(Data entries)
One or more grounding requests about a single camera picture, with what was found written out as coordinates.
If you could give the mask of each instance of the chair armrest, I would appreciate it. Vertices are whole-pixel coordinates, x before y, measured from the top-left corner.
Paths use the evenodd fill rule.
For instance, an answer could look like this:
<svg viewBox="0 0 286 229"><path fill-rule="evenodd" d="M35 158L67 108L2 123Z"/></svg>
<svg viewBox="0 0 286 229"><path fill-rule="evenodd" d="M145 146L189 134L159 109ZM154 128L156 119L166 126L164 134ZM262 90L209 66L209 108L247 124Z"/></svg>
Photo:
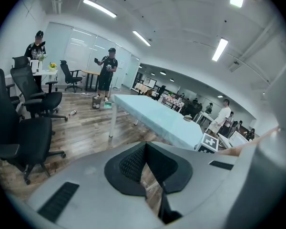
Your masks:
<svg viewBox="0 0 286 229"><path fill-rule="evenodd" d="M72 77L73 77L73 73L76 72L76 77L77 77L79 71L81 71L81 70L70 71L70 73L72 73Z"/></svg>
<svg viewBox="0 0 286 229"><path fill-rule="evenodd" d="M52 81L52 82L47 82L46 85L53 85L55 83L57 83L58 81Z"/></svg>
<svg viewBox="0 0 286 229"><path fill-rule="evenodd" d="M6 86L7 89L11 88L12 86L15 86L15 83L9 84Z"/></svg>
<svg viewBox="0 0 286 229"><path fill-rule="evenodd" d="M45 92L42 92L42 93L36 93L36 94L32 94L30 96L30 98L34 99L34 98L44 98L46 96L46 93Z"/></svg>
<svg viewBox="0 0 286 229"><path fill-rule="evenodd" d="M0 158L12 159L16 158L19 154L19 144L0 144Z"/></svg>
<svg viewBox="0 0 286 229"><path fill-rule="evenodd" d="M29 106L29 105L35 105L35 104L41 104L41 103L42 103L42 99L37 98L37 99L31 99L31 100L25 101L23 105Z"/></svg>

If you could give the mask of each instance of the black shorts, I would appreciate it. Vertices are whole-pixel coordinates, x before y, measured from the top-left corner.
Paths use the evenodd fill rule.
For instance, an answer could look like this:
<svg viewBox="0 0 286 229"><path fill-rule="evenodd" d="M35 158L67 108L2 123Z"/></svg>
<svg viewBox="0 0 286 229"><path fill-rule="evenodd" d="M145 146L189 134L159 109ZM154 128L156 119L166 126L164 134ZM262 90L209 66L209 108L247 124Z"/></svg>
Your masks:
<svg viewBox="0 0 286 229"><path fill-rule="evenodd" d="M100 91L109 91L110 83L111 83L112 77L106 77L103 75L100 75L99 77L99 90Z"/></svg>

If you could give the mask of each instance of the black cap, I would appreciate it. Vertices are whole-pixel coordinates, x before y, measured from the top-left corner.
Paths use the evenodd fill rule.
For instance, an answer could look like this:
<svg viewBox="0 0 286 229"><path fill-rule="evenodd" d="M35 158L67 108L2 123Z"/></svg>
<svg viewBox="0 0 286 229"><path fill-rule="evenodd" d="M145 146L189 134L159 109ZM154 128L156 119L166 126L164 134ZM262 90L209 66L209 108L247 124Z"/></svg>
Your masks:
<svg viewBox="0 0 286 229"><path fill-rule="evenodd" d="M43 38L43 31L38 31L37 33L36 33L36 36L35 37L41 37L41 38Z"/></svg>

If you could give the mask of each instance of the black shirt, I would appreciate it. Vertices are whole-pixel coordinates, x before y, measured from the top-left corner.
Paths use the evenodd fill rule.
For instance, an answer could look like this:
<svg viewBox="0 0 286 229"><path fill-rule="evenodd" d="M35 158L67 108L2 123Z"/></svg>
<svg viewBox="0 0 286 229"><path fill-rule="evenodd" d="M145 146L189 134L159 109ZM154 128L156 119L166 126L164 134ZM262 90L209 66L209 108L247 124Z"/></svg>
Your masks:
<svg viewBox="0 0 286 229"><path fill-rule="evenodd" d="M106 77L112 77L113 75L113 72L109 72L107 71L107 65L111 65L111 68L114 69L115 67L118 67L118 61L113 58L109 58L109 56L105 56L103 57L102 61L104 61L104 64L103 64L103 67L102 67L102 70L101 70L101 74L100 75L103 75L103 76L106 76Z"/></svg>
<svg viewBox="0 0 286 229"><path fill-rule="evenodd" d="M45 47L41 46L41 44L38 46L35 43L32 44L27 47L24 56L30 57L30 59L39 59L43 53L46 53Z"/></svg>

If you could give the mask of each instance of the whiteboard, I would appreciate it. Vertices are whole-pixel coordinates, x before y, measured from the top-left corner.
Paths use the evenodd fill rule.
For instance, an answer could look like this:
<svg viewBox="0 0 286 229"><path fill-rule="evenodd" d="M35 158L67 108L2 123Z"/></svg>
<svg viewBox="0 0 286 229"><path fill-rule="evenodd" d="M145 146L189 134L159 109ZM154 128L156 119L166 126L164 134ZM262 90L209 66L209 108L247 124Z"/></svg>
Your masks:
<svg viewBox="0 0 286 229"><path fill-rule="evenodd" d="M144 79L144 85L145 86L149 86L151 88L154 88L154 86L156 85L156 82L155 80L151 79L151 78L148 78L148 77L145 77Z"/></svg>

...

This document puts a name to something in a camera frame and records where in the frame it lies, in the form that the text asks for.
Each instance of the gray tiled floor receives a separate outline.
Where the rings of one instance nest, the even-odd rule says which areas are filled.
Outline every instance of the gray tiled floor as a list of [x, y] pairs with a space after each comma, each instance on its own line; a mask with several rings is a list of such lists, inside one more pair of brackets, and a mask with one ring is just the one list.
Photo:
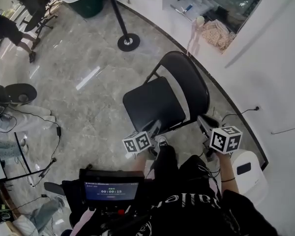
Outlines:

---

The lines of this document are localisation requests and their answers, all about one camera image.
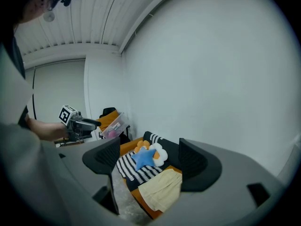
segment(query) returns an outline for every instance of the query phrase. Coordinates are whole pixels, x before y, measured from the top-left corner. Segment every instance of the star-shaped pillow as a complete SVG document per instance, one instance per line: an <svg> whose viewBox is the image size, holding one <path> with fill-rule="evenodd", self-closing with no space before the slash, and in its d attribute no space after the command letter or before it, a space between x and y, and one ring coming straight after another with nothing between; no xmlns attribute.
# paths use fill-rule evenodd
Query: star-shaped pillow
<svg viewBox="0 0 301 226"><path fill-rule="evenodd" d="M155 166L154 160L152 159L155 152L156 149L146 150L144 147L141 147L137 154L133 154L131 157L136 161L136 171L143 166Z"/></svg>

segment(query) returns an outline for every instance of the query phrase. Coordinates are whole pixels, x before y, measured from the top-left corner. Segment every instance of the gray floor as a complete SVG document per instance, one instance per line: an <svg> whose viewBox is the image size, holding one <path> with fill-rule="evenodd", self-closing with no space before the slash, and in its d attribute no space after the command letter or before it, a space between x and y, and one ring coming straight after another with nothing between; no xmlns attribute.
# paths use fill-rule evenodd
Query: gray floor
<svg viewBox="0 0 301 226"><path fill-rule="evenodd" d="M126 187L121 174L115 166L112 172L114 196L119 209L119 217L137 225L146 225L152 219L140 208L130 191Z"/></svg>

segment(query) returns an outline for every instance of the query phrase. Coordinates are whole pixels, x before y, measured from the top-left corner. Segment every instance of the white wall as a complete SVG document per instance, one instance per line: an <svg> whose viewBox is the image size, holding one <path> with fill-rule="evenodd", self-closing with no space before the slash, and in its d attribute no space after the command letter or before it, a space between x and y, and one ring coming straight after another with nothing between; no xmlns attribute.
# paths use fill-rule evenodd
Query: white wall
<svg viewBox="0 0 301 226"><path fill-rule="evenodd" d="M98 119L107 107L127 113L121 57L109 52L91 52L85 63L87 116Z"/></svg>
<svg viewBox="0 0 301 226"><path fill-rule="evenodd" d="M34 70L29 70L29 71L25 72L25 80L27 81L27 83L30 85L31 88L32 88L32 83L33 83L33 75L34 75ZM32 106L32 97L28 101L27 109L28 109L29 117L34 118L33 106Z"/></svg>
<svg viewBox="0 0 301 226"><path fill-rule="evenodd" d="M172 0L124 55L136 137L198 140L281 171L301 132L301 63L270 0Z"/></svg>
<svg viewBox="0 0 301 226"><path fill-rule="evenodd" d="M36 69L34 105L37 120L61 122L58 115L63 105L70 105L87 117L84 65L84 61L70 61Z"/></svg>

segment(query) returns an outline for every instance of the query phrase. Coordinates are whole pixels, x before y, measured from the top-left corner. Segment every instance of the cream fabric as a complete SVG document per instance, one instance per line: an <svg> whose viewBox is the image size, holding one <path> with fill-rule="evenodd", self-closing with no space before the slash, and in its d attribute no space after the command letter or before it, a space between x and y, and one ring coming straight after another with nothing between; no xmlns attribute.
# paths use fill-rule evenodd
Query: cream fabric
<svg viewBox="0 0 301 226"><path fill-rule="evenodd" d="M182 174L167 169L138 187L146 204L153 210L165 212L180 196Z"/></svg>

**REQUIREMENT:**
Search the records above for the string "more". Copy every line that contains it.

**OUTPUT OF THE EXERCISE:**
One or more grounding requests about a single camera picture, with what was found written out as coordinates.
Outline every instance of the gray tiled floor as a list of [x, y] pairs with a space after each comma, each instance on its own line; a mask with several rings is a list of such lists, inside one more pair of brackets, and a mask with one ring is just the one list.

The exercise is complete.